= INFORMATION SHOWN =
◆ ◆ ◆

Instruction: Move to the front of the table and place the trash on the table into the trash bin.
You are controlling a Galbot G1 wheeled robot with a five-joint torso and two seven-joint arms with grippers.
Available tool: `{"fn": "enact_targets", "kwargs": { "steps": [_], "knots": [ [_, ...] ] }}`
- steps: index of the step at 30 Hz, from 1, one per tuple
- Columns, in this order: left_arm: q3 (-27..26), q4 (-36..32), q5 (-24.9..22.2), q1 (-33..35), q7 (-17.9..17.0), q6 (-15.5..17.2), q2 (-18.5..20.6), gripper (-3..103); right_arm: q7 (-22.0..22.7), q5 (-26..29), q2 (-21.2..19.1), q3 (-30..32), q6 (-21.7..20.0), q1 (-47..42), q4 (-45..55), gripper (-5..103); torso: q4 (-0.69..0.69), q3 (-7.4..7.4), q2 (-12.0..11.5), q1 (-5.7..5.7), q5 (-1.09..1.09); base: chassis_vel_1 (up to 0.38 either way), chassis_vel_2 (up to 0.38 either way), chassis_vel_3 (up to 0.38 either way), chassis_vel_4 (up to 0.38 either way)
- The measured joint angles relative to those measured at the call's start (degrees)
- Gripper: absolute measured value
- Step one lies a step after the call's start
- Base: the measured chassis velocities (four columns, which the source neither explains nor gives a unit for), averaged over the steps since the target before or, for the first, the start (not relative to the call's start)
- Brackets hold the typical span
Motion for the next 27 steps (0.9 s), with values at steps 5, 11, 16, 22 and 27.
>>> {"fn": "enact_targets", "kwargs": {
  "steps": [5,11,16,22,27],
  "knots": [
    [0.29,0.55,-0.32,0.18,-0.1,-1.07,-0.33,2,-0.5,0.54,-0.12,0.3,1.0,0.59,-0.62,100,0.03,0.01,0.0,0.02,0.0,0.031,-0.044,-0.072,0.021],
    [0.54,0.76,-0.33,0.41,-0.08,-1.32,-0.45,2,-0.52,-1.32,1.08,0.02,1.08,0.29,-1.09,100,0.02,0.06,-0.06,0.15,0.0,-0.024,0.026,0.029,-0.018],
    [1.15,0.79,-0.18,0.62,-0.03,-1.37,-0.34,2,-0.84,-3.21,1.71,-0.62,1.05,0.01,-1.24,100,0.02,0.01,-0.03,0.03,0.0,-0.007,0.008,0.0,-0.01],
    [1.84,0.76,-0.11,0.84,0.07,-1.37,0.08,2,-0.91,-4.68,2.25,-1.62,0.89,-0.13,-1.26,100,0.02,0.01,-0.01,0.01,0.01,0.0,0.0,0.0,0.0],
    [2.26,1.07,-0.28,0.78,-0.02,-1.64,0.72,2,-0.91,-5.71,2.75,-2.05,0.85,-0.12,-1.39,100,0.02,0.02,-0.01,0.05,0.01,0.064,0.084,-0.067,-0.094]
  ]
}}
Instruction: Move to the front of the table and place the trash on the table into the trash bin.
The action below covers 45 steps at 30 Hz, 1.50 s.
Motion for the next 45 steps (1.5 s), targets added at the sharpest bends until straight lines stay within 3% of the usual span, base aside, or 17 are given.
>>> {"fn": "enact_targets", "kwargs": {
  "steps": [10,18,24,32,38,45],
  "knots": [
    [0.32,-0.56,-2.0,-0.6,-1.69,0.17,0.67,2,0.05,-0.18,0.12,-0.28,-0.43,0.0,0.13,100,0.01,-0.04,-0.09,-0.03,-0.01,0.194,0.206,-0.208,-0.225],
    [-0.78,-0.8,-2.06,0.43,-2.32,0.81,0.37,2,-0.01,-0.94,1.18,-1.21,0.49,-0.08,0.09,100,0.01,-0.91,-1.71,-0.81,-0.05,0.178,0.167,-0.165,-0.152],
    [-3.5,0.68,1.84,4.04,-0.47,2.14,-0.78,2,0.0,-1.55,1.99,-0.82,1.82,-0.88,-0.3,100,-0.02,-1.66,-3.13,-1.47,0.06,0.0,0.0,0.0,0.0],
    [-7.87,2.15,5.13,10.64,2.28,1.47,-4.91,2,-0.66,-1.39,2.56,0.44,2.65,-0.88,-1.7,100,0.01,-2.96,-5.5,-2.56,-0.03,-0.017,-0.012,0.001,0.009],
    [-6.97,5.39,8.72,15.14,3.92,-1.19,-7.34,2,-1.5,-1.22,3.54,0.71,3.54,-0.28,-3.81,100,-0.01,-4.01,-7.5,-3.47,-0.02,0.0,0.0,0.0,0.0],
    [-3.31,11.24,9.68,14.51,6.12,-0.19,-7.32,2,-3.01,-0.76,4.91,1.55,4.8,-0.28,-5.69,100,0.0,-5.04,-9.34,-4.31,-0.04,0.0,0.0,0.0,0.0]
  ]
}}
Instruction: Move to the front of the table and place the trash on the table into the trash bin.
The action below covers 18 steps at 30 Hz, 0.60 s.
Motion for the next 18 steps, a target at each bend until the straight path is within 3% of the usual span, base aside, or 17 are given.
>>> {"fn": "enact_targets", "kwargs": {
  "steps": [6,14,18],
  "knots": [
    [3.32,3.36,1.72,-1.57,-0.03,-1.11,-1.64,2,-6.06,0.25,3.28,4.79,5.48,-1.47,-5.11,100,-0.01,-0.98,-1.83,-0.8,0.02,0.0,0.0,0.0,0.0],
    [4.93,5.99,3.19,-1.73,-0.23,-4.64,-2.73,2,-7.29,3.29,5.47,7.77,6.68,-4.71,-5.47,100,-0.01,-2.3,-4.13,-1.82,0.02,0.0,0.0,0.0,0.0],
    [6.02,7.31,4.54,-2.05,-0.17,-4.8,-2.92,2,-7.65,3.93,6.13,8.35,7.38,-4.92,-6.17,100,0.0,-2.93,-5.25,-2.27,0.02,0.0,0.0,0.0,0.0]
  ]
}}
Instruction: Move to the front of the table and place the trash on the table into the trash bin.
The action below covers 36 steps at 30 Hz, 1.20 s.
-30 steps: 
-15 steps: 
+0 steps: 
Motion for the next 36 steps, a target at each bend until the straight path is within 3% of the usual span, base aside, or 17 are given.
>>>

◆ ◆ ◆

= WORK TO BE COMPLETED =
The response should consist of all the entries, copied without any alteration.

= RESPONSE TO THIS EXERCISE =
Instruction: Move to the front of the table and place the trash on the table into the trash bin.
You are controlling a Galbot G1 wheeled robot with a five-joint torso and two seven-joint arms with grippers.
Available tool: `{"fn": "enact_targets", "kwargs": { "steps": [_], "knots": [ [_, ...] ] }}`
- steps: index of the step at 30 Hz, from 1, one per tuple
- Columns, in this order: left_arm: q3 (-27..26), q4 (-36..32), q5 (-24.9..22.2), q1 (-33..35), q7 (-17.9..17.0), q6 (-15.5..17.2), q2 (-18.5..20.6), gripper (-3..103); right_arm: q7 (-22.0..22.7), q5 (-26..29), q2 (-21.2..19.1), q3 (-30..32), q6 (-21.7..20.0), q1 (-47..42), q4 (-45..55), gripper (-5..103); torso: q4 (-0.69..0.69), q3 (-7.4..7.4), q2 (-12.0..11.5), q1 (-5.7..5.7), q5 (-1.09..1.09); base: chassis_vel_1 (up to 0.38 either way), chassis_vel_2 (up to 0.38 either way), chassis_vel_3 (up to 0.38 either way), chassis_vel_4 (up to 0.38 either way)
- The measured joint angles relative to those measured at the call's start (degrees)
- Gripper: absolute measured value
- Step one lies a step after the call's start
- Base: the measured chassis velocities (four columns, which the source neither explains nor gives a unit for), averaged over the steps since the target before or, for the first, the start (not relative to the call's start)
- Brackets hold the typical span
Motion for the next 27 steps (0.9 s), with values at steps 5, 11, 16, 22 and 27.
>>> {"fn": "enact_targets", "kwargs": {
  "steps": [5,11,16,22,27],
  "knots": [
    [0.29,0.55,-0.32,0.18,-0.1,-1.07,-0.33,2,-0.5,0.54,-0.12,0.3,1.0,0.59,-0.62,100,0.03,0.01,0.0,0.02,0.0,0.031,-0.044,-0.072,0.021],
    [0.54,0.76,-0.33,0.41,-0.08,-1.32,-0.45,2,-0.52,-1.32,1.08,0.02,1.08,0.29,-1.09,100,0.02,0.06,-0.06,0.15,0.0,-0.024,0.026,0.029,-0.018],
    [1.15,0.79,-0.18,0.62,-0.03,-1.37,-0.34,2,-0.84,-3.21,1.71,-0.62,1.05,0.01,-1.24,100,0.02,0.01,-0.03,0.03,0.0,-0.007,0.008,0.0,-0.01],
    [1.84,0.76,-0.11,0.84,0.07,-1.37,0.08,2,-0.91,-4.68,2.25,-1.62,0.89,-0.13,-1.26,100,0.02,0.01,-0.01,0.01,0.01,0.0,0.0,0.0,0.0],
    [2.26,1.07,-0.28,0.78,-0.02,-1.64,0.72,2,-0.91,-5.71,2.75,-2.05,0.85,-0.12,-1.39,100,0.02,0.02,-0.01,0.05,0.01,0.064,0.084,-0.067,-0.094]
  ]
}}
Instruction: Move to the front of the table and place the trash on the table into the trash bin.
The action below covers 45 steps at 30 Hz, 1.50 s.
Motion for the next 45 steps (1.5 s), targets added at the sharpest bends until straight lines stay within 3% of the usual span, base aside, or 17 are given.
>>> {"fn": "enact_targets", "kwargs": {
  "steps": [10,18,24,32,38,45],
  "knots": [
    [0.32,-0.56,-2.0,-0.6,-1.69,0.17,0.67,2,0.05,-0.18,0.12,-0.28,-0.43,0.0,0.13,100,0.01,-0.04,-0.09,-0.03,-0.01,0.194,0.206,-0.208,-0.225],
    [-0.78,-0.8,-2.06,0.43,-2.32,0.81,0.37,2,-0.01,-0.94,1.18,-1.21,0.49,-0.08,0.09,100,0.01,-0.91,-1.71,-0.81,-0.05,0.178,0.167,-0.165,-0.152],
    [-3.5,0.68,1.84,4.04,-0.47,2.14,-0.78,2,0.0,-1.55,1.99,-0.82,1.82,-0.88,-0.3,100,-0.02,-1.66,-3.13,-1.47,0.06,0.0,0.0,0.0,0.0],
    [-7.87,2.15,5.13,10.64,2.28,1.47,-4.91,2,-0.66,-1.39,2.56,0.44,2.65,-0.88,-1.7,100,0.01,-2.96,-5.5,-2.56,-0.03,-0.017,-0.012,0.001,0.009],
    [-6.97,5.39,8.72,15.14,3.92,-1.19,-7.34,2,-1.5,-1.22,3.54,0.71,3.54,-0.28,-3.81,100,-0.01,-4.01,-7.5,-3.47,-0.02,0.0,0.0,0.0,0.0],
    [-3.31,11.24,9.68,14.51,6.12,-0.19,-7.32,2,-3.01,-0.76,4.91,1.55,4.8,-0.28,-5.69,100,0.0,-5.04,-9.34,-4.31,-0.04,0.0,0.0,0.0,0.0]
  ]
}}
Instruction: Move to the front of the table and place the trash on the table into the trash bin.
The action below covers 18 steps at 30 Hz, 0.60 s.
Motion for the next 18 steps, a target at each bend until the straight path is within 3% of the usual span, base aside, or 17 are given.
>>> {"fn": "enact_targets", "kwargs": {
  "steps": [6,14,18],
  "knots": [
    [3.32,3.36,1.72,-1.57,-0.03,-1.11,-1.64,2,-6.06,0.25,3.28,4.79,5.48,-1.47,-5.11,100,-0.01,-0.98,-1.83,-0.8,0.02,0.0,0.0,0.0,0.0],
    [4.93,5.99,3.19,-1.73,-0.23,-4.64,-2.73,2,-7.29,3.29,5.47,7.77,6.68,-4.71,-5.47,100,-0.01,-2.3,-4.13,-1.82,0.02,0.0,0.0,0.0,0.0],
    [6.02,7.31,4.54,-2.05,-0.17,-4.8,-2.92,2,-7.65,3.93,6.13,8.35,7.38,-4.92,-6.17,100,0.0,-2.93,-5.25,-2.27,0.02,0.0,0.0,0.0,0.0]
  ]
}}
Instruction: Move to the front of the table and place the trash on the table into the trash bin.
The action below covers 36 steps at 30 Hz, 1.20 s.
-30 steps: 
-15 steps: 
+0 steps: 
Motion for the next 36 steps, a target at each bend until the straight path is within 3% of the usual span, base aside, or 17 are given.
>>>

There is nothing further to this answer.